The anti-gun organizations are unified in their goals even as they have continued to try and divide pro-gunners in many ways over the past 40 years or so. They used to target all handguns, then aimed for a smaller target, the so-called Saturday night special. (Actually, in at least one measure that died in Congress during the 1970s, “Saturday night special” would have included the venerable Chiefs Special and the classic Model 1911.)

They have used countless other splintering devices, attacking legal full autos, common semi-autos, and even some shotguns commonly used for target shooting and hunting. All of these efforts were designed to deceive some gunowners into ignoring the attack on other gunowners.

NATO Doctrine
Some gunowners wised up and many have subscribed to the NATO Doctrine of activism first adopted at the 2nd annual Gun Rights Policy Conference (GRPC) in Buffalo, NY, in 1987 on a motion by Linda Farmer, then an officer in the National Firearms Association. The NATO Doctrine has been repeatedly reaffirmed by the activists attending the 17 GRPCs which have followed.

The NATO doctrine resolution is simple: An attack on one class of firearms ownership is an attack on all firearms ownership and should be resisted by all gunowners.

Essentially what the delegates to those GRPCs have been articulating is a restatement of “United We Stand.”

However, I’m never sure what many folks, including some gunowners, mean by United We Stand. I’m wondering if they just like the sound of the phrase, or if they believe by simply adopting such a position, they are really doing anything pro-active.

“United We Stand,” but for what and against whom? More importantly, what are those who display the slogan doing pro-actively to achieve an objective? Being “united” implies activism. And the minimum action that truly demonstrates that unity is to participate in the political process. It means contacting your senators and representatives to express your views on S-397/HR-800 or on any other issue.
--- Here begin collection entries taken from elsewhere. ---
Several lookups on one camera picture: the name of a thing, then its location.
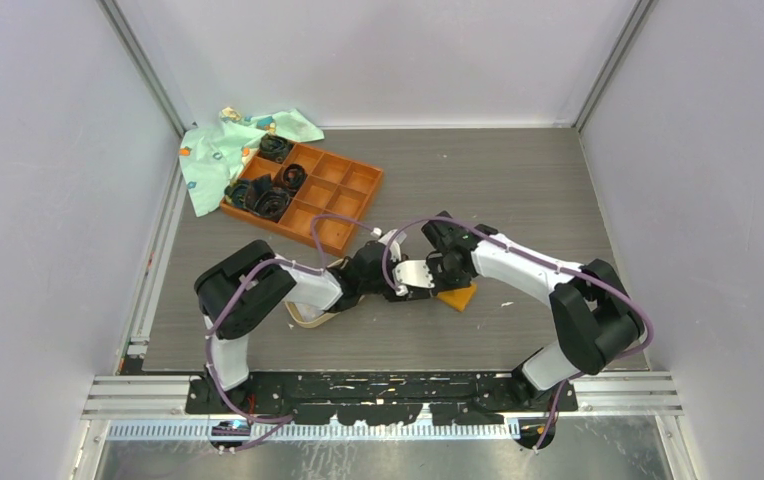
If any orange leather card holder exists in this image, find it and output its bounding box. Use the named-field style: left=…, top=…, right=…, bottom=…
left=436, top=283, right=478, bottom=312

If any oval wooden card tray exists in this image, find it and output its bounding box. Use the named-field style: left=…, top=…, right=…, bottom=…
left=282, top=257, right=365, bottom=328

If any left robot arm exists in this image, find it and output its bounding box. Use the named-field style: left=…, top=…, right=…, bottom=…
left=194, top=240, right=407, bottom=413

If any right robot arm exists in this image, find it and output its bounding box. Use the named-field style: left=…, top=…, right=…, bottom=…
left=421, top=212, right=647, bottom=411

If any orange compartment organizer tray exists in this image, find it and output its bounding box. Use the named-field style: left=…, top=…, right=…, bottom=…
left=220, top=141, right=384, bottom=256

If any rolled dark belt middle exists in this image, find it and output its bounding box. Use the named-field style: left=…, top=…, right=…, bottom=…
left=278, top=163, right=308, bottom=195

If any rolled dark belt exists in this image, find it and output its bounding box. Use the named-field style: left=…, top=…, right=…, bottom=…
left=224, top=179, right=260, bottom=210
left=278, top=163, right=308, bottom=195
left=258, top=134, right=294, bottom=164
left=244, top=175, right=292, bottom=222

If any rolled dark belt front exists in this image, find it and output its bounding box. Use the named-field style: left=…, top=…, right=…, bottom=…
left=244, top=175, right=292, bottom=222

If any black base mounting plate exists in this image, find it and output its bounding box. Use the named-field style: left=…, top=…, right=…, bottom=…
left=185, top=371, right=578, bottom=426

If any rolled dark belt left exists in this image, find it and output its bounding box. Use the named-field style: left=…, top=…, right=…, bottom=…
left=224, top=179, right=260, bottom=210

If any rolled dark belt top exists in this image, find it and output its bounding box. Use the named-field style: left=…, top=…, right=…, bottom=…
left=258, top=134, right=294, bottom=164

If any green patterned cloth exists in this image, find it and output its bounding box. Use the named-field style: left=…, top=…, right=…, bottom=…
left=178, top=107, right=324, bottom=217

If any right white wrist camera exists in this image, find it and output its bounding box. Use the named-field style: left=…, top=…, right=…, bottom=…
left=393, top=260, right=435, bottom=296

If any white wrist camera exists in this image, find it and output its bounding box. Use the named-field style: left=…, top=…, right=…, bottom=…
left=377, top=229, right=408, bottom=256
left=393, top=260, right=435, bottom=296

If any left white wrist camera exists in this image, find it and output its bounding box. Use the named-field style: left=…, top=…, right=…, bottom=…
left=377, top=229, right=408, bottom=256

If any white slotted cable duct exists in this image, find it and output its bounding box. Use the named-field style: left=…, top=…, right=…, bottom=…
left=106, top=418, right=520, bottom=441
If you stand united with others, you have to clearly inform lawmakers with letters, calls and e-mails, and the media with letters to the editor, and other people by speaking out.

Where you stand united is important, but standing on an issue requires action of some sort. Have you told others where and for what you stand recently? Standing is grand, but action helps produce results, and the Protection of Lawful Commerce in Arms Act deserves a clear up or down vote on a clean bill—and soon.